* PROBLEM TO WORK ON *
From the listing below, set down exactly each line beginning with the one containing "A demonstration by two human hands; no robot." and ending with the last.

* RECORDED INFORMATION *
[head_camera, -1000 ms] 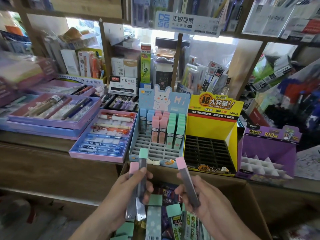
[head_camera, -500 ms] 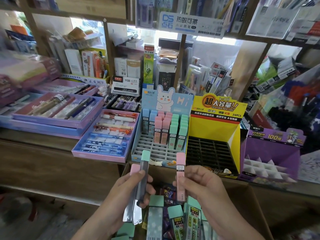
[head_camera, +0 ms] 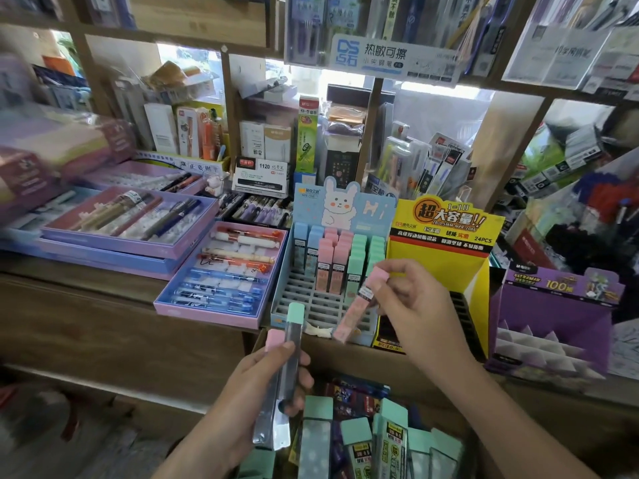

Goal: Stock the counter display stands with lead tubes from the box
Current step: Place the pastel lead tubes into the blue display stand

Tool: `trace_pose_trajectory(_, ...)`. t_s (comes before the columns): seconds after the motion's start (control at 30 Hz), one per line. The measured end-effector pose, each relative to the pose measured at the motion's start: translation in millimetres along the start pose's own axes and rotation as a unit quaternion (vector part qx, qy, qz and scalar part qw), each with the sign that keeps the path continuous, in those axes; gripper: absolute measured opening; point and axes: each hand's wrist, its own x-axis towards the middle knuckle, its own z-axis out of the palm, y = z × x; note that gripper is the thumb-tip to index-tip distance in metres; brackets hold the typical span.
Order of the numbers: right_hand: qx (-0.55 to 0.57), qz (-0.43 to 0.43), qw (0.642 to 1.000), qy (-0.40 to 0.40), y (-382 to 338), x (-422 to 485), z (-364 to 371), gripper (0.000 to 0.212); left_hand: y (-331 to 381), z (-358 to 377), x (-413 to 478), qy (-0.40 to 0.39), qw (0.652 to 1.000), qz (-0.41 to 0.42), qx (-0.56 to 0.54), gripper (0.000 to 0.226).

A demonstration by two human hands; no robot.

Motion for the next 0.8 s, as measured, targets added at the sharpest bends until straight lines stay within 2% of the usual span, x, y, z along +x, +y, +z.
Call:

* REPLY *
A demonstration by two human hands; no robot.

Motion for the next 0.8 s, as measured, targets added at the sharpest bends until straight lines stay within 2% of the usual span, x, y, z along +x, +y, +z.
Call:

The exercise is done; no more work remains.